■ BRIEF
Go line by line through the data and copy those with the word "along".

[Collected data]
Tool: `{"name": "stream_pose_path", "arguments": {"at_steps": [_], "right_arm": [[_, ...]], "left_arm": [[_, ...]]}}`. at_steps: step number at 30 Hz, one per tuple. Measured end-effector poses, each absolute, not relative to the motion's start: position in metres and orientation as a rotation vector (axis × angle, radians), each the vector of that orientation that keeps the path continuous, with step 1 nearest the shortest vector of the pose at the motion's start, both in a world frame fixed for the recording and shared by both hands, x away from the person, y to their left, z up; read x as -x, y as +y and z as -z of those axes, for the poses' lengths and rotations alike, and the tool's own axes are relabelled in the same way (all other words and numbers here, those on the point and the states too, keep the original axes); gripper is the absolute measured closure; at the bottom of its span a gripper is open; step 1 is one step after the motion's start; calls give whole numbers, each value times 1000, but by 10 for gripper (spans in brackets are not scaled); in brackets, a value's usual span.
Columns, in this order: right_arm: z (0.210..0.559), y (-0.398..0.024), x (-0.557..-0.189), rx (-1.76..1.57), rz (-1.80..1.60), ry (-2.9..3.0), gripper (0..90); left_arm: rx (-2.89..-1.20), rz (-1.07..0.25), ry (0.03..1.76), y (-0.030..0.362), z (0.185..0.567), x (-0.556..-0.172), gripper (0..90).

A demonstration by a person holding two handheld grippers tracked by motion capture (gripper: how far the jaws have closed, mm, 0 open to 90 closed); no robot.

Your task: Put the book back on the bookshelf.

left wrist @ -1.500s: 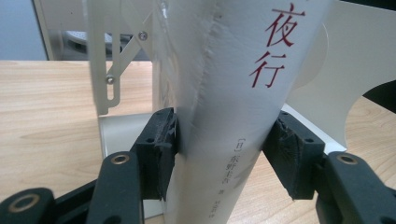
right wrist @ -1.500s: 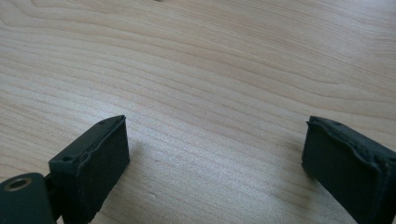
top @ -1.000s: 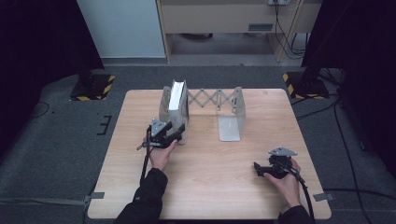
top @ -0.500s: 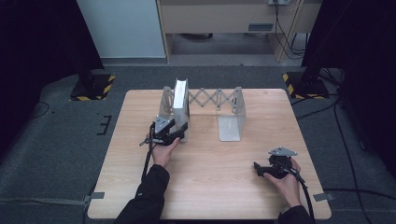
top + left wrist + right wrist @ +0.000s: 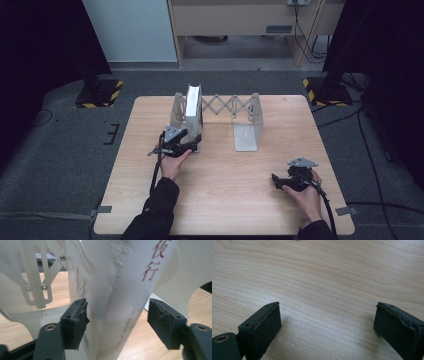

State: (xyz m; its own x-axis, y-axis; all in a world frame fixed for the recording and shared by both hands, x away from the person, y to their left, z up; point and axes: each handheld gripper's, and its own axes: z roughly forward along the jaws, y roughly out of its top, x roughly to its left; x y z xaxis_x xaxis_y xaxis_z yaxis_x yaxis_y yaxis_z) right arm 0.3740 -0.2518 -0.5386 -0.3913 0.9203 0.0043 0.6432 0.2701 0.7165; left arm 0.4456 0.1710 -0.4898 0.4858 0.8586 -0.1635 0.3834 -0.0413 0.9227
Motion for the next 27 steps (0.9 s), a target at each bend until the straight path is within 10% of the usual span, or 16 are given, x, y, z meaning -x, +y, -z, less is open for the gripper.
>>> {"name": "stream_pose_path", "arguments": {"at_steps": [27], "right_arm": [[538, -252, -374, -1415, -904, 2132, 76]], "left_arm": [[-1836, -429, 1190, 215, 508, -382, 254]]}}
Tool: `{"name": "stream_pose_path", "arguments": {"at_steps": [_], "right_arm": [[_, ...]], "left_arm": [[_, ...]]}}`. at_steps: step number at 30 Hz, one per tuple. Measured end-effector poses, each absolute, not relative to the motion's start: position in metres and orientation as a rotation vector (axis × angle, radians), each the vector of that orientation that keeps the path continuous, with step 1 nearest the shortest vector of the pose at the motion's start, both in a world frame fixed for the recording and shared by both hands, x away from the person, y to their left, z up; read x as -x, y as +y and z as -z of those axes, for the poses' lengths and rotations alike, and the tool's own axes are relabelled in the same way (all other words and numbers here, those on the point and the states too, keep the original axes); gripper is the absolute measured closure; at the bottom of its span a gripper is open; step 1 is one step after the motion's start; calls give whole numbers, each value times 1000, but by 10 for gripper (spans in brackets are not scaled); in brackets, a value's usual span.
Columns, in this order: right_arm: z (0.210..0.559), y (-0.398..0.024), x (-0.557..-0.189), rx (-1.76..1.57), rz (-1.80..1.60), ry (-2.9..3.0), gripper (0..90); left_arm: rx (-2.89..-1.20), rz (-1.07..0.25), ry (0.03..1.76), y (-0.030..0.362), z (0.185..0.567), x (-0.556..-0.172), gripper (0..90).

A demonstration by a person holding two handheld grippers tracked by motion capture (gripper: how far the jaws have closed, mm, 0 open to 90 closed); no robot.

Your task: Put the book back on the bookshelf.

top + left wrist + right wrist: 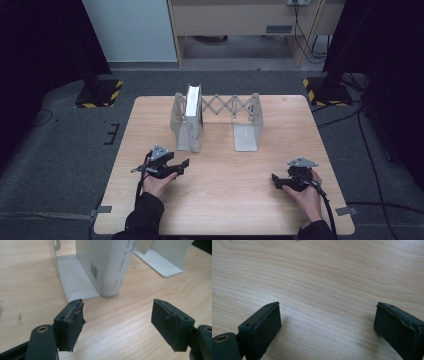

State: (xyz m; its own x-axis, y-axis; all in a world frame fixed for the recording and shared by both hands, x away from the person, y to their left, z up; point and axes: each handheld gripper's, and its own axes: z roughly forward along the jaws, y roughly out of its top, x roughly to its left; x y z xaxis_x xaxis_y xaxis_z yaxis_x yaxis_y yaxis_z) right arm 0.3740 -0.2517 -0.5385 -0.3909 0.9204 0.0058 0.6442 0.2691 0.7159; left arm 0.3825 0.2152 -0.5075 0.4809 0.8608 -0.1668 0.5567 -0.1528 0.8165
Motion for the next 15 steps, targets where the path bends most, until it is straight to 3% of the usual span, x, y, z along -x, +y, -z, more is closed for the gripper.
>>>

■ EXERCISE RESPONSE
State: (xyz m; its own x-axis, y-axis; all in a world frame fixed for the recording and shared by both hands, x away from the person, y to their left, z up; point and axes: each handheld gripper's, and its own axes: z roughly forward along the jaws, y roughly out of its top, x roughly to its left; x y z xaxis_x xaxis_y xaxis_z yaxis_x yaxis_y yaxis_z) right arm 0.3740 -0.2518 -0.5386 -0.3913 0.9203 0.0043 0.6432 0.2701 0.7165; left arm 0.4456 0.1710 -0.4898 0.4858 0.8586 -0.1635 0.3834 -0.0413 0.9227
State: (xyz m; its own x-axis, y-axis; all in a world frame fixed for the recording and shared by both hands, x away from the person, y to their left, z up; point and axes: each handheld gripper's, and its own axes: z roughly forward along the jaws, y roughly out of its top, x roughly to its left; x y z xaxis_x xaxis_y xaxis_z yaxis_x yaxis_y yaxis_z) right arm 0.3740 -0.2517 -0.5385 -0.3909 0.9204 0.0058 0.6442 0.2691 0.7159; left arm 0.3825 0.2152 -0.5075 0.4809 0.8608 -0.1668 0.5567 -0.1528 0.8165
Motion for the next 15 steps, targets where the path bends most, until it is straight to 3% of the usual span, x, y, z along -x, +y, -z, more is closed for the gripper.

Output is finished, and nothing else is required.